Task prompt —
Print the first line of the data below and every one after it, through the line containing "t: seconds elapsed", exactly as written.

╭─ Data excerpt

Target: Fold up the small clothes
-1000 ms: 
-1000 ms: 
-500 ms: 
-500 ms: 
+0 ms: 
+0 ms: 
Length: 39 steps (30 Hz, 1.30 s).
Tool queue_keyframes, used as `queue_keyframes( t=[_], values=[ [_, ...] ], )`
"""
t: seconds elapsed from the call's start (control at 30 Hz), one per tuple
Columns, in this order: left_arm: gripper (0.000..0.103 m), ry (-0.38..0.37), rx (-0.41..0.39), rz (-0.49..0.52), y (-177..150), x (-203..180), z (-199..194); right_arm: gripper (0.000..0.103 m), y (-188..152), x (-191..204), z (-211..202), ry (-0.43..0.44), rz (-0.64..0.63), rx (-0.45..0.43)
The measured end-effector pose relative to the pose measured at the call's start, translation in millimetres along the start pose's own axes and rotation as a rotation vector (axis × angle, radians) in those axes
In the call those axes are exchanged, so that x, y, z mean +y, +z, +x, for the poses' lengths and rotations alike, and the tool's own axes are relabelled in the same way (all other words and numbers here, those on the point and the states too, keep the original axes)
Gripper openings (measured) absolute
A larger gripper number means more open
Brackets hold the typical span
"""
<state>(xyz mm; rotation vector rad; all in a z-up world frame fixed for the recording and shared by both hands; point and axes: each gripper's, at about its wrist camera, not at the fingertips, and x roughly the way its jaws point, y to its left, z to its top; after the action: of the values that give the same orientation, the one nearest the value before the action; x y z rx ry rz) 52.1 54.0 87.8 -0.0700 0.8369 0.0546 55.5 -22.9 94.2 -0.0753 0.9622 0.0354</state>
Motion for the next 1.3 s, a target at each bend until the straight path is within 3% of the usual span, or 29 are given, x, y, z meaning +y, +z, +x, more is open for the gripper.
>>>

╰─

The completed task —
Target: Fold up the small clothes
-1000 ms: 
-1000 ms: 
-500 ms: 
-500 ms: 
+0 ms: 
+0 ms: 
Length: 39 steps (30 Hz, 1.30 s).
Tool queue_keyframes, used as `queue_keyframes( t=[_], values=[ [_, ...] ], )`
"""
t: seconds elapsed from the call's start (control at 30 Hz), one per tuple

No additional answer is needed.